# Network State Index -- API demo

see: https://github.com/yzerlaut/Network_State_Index

We demonstrate the use of the API on the following publicly available dataset:

## the "Visual Coding – Neuropixels" dataset from the Allen Observatory

All details about this dataset and instructions for analysis are available at:

https://allensdk.readthedocs.io/en/latest/visual_coding_neuropixels.html

In [1]:
# some general python / scientific-python modules
import os, shutil
import numpy as np
import pandas as pd
import matplotlib.pylab as plt

# the Network State Index API, see: https://github.com/yzerlaut/Network_State_Index
# install it with: "pip install git+https://github.com/yzerlaut/Network_State_Index"
import NSI

In [2]:
# Download and load the data with the "allensdk" API
# get the "allensdk" api with: "pip install allensdk"
from allensdk.brain_observatory.ecephys.ecephys_project_cache import EcephysProjectCache

# now let's define a cache repository for the data: by default ~/Downloads/ecephys_cache_dir
# insure that you have a "Downloads" repository in your home directory (/!\ non-english systems) or update below
data_directory = os.path.join(os.path.expanduser('~'), 'Downloads', 'ecephys_cache_dir')
manifest_path = os.path.join(data_directory, "manifest.json")
cache = EcephysProjectCache.from_warehouse(manifest=manifest_path)
all_sessions = cache.get_session_table() # get all sessions

### We restrict the analysis to:

    - wild type / wild type strain
    - male
    - recordings including V1 ("VISp")
    - "Brain Observatory 1.1" dataset

In [3]:
# let's filter the sessions according to the above criteria
sessions = all_sessions[(all_sessions.sex == 'M') & \
                        (all_sessions.full_genotype.str.find('wt/wt') > -1) & \
                        (all_sessions.session_type == 'brain_observatory_1.1') & \
                        (['VISp' in acronyms for acronyms in all_sessions.ecephys_structure_acronyms])]
print(30*'--'+'\n--> Number of sessions with the desired characteristics: ' + str(len(sessions))+30*'--')
# sessions.head() # uncomment to see how they look

------------------------------------------------------------
--> Number of sessions with the desired characteristics: 16------------------------------------------------------------


## Minimal demo

In [None]:
LFP = np.random.randn(100)
pLFP = NSI.compute_pLFP(LFP,
                       freqs=np.linspace(50, 300, 10))
NSI = NSI.compute_NSI(pLFP)

## In a more structured way

In [4]:
# let's do things in a bit more structured way
class Data:
    """
    an object to load, format and process the data
    """
    
    def __init__(self, session_index):
        """
        loading data according to the index of the "sessions" above
        """
        # we load a single session
        session = cache.get_session_data(sessions.index.values[session_index])

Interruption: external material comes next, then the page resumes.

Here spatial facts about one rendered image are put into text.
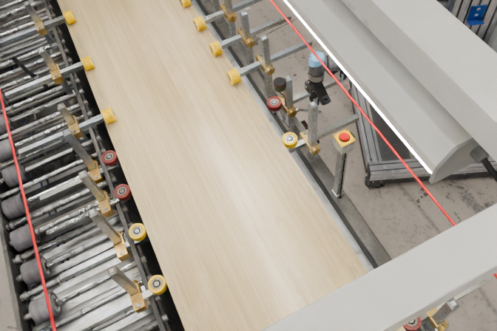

        # let's fetch the V1 probe --> always on "probeC"
        probe_id = session.probes[session.probes.description == 'probeC'].index.values[0]

        # let's fetch the lfp data for that probe and that session
        LFP_all_channels = session.get_lfp(probe_id)
        self.lfp_sampling_rate = session.probes.lfp_sampling_rate[probe_id]

        # let's fetch the channels corresponding to V1
        self.V1_channel_ids = session.channels[(session.channels.probe_id == probe_id) & \
                         (session.channels.ecephys_structure_acronym.isin(['VISp']))].index.values
        self.lfp_slice_V1 = LFP_all_channels.sel(channel=slice(np.min(self.V1_channel_ids), np.max(self.V1_channel_ids)))
        self.Nchannels_V1 = len(self.V1_channel_ids)
        self.t_LFP = self.lfp_slice_V1.time
        self.LFP = np.array(self.lfp_slice_V1)
        
        # using the LFP timestamps to get starting and duration times
        self.tstart, self.duration = float(self.t_LFP[0]), float(self.t_LFP[-1]-self.t_LFP[0])

        # let's fetch the isolated single units in V1
        V1_units = session.units[session.units.ecephys_structure_acronym == 'VISp'] # V1==VISp
        self.V1_RASTER = [session.spike_times[i] for i in V1_units.index] # RASTER = a list over units of spiketimes
        
        # let's fetch the running speed
        self.t_running_speed = .5*(session.running_speed.start_time.values+session.running_speed.end_time.values)
        self.running_speed = session.running_speed.velocity

        # let's compute the population activity from the spikes
        self.compute_pop_act() # you can recall this functions with different bins/smoothing        
        
    def compute_pop_act(self, 
                        pop_act_bin=5e-3,
                        pop_act_smoothing=40e-3):
        """
        we bin spikes to compute population activity
        """
        t_pop_act = self.tstart+np.arange(int(self.duration/pop_act_bin)+1)*pop_act_bin
        pop_act = np.zeros(len(t_pop_act)-1)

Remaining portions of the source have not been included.